Exactly this. This is the monster I've been battling out of Sky for a year now. We finally get somewhere and then someone lets him get away with the "turn and look adorable" move and it becomes a huge problem again.

GRRRRR.

Now my little rant: If you're going to lunge, do it properly ALL the way to the end. Less is more, but quality factors in! Less done WELL is better than lots done poorly. Every time!

I lunge but I also do groundwork and I also hang out with my horse and I also ride. These activities are done in a balanced fashion. One thing cannot outweigh the others for us or it becomes mundane. Too much riding working too hard (for us) and too much downtime and we aren't working enough. 

But it depends HOW you lunge. In small areas, definitely keep sessions shorter due to stress on joints. In large areas, be sure you can effectively communicate with your horse or they'll be running about headless.


----------



## corymbia

equiniphile said:


> This is an angle I haven't thought of, and it does make sense. I wonder, why do so many trainers advocate stopping and looking at you then?


Its really a trained response and you as the trainer can choose what behaviour you will reward. Personally I reward them for staying out on the edge and waiting for me to come to them so I can practice transitions etc which are responses I want the horses to perform for when I am teaching the kids.

Personally I find any kind of standing in the middle with the horse going round me whether free or on a line pretty dull and I only do enough to train the responses I want or when giving lessons.

I completely agree it shouldn't be used to tire the horse out - problems related to excess energy are still caused by training deficits and these should be fixed rather than using lunging as a band aid.


----------



## trampis67

nrhareiner said:


> This would be my come back to that. * I do not want my horse to turn to face me when I ask for the whoa in a lunge line b/c I do not want them to turn when I ask them to stop when I am on their back. This teaches a horse to stop crucket and that is the last thing I want. You train for what you want the horse to do next. *
> 
> Like when I train the stop I am actually training the back up. When I am training a spin I am training a forward motion. So when I stop I automatically back. When I spin I automatically push the horse foward. You always train for what you want the horse to do next. So if you ask for the stop on the line you actually want them to back not turn into you as that is what you are training is not the stop but the turn and that is not what I want the horse to do.
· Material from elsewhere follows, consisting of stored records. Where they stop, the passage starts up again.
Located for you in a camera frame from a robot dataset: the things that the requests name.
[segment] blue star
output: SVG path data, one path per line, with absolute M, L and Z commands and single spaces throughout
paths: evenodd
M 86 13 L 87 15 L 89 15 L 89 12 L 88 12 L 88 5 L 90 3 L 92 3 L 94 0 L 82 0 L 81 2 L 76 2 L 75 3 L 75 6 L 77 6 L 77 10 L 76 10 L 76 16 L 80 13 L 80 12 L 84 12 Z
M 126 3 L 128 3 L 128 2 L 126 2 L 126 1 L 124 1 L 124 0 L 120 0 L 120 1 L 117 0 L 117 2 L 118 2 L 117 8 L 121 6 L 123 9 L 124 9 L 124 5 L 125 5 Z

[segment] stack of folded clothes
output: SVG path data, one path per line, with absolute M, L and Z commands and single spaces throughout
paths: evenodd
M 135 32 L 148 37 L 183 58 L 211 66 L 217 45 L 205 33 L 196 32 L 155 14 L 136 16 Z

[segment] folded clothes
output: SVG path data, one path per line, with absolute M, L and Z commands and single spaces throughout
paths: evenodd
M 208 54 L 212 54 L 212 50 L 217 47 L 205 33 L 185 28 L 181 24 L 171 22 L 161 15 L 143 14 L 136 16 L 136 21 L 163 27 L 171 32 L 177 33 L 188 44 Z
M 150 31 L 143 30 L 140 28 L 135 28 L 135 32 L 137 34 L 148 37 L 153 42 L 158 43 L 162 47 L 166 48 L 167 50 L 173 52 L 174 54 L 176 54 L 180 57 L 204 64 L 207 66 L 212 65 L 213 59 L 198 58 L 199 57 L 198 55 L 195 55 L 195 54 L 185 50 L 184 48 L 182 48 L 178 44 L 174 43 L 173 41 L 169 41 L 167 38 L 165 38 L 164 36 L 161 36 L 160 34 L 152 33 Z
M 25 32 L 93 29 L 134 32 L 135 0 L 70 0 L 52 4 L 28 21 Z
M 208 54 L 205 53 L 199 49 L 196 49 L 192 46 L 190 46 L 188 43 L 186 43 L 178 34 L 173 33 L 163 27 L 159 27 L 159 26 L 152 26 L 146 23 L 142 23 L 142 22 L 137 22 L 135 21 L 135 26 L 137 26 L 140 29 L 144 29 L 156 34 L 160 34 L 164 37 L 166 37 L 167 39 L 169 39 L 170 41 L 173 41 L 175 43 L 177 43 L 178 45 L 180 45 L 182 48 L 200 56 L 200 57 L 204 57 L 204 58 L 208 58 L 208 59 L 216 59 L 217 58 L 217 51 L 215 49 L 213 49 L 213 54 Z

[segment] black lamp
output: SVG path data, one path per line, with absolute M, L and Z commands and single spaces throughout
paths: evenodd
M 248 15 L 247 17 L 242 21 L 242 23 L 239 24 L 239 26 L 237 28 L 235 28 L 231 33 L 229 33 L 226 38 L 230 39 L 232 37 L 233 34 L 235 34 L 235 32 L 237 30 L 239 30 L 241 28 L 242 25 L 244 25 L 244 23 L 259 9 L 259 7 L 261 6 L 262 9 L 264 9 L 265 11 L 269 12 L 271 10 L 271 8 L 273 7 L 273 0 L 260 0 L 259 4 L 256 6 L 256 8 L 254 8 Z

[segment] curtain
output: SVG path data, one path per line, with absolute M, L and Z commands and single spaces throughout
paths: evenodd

I agree with this. I use lunging for two reasons. 1- check the horses movement and overall condition (stiffness, lameness etc.) and to tune him in mentally. There fore I don't do a lot of mindless circles, but rather half circles, 1/4 circles changing directions a lot , gait transitions and so forth, just enough to get the horses mind. I would rather "get the fresh off" under saddle because that is easier to do flexing exercises and direction changes to gain respect like I just done on the ground. If he tries turning and facing me when I say whoa, on the circle, I will start out turning him in to me THEN saying whoa and backing him up a few steps. then I will let him stand for a few seconds, then I walk up to him and give him a rub, waiting a little longer before walking up to him as he gets more and more solid at waiting for me. This does a good job teaching the horse patience that can be used for teaching ground tying, and teaching him to pay attention to me and wait for my direction. It also teaches him to listen FOR the "whoa" cue, as well as TO the "whoa" cue.I don't make a habit of "drawing "the horse to me off the circle, because that has the opposite effect by teaching him to anticipate instead of waiting which does more harm than good.


----------



## FaydesMom

If your horse isn't bright enough to know the difference between facing up after a stop on the lunge line, and not turning when you ask for a stop when riding, I have to say you are doing something way wrong.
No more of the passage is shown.